Failure during Multi-GPU evaluation

danielvais opened this issue 7 months ago · comments

Hi,
I'm encountering an error in the first eval epoch. The error I get is:

I am running the gupnet model training:

CUDA_VISIBLE_DEVICES=0,1 python -u tools/train_val.py --config=experiments/run_221.yaml

I was successful training the model on a sub dataset of only 300 images. The error appears what I train the full dataset.
Any suggestions?

Abhinav Kumar | अभिनव कुमार · Answer 1 · Thu Jan 18 2024 02:13:18 GMT+0800 (China Standard Time)

Hi @danielvais
Thank you for your interest in DEVIANT again. Here are a couple of things I would try:

The error appears what I train the full dataset.

Try evaluation in single GPU setting:

CUDA_VISIBLE_DEVICES=0 python -u tools/train_val.py --config=experiments/run_221.yaml --resume_model=... -e

Also check if the val batch size is large for the available GPU memory.

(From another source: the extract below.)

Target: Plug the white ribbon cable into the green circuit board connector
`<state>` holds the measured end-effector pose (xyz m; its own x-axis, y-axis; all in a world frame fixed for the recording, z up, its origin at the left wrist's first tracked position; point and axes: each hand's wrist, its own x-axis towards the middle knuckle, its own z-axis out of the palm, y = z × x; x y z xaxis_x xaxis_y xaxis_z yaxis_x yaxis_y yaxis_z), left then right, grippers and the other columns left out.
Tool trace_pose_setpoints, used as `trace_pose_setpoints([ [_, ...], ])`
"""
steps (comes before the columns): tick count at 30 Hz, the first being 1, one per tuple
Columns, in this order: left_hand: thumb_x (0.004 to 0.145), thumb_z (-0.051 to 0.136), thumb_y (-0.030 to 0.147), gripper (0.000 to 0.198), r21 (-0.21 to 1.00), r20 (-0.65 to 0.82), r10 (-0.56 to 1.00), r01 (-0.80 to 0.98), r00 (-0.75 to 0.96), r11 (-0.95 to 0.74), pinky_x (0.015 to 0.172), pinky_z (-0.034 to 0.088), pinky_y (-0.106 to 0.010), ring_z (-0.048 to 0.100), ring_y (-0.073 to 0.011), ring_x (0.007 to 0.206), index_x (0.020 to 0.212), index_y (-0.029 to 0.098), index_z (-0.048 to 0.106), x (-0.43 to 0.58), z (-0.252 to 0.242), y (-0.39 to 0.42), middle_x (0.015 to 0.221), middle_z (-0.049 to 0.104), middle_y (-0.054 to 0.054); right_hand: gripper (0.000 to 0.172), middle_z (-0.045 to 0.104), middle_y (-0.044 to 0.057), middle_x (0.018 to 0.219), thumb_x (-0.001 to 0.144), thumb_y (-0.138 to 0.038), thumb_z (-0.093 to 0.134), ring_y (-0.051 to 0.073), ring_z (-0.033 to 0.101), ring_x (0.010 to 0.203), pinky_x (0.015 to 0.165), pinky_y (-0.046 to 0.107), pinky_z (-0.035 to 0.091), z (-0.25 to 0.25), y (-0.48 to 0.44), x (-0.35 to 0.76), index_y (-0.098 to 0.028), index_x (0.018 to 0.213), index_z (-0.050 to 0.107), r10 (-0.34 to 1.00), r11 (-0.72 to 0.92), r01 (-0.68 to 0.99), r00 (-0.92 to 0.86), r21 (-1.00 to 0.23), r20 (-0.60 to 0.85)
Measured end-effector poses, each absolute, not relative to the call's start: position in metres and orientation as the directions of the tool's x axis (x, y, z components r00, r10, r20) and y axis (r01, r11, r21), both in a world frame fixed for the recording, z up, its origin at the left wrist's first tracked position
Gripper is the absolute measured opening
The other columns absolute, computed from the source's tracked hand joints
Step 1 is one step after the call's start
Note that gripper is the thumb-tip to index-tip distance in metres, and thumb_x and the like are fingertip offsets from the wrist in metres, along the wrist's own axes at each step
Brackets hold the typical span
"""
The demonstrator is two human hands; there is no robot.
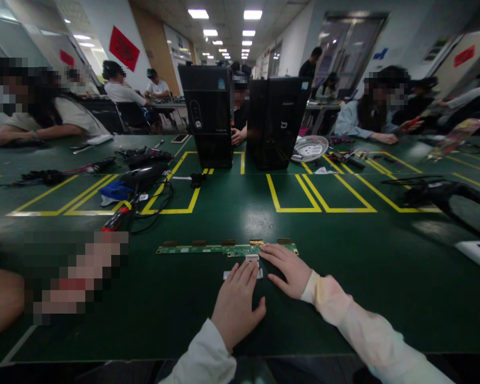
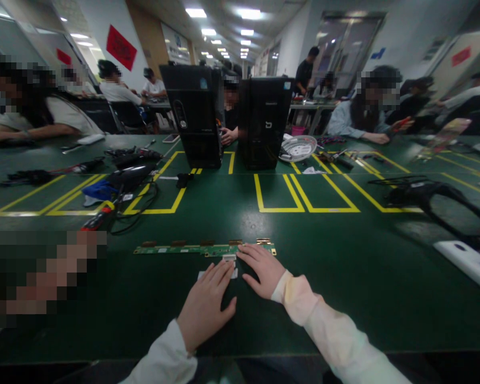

I see that you use a batch size of 6 . You could try changing this line to make batch size as 2.

danielvais · Answer 2 · Sun Jan 21 2024 20:55:20 GMT+0800 (China Standard Time)

Hi @abhi1kumar
As you advised in my previous issue, I can't train the full dataset on a single GPU due to lack of memory.

Reducing the batch size didn't help, but I saw that the validation fail on the last batch which was of size 1 instead of 2. When I removed the last image from the validation dataset, which made the dataset to include an even number of images, the training was successful. I didn't dive deep in to understand why a dataset of odd number of images in the validation raise an error but this solution is good enough for me for now. Thanks:)

Abhinav Kumar | अभिनव कुमार · Answer 3 · Mon Jan 22 2024 04:13:56 GMT+0800 (China Standard Time)

Glad that you were able to find a good enough solution.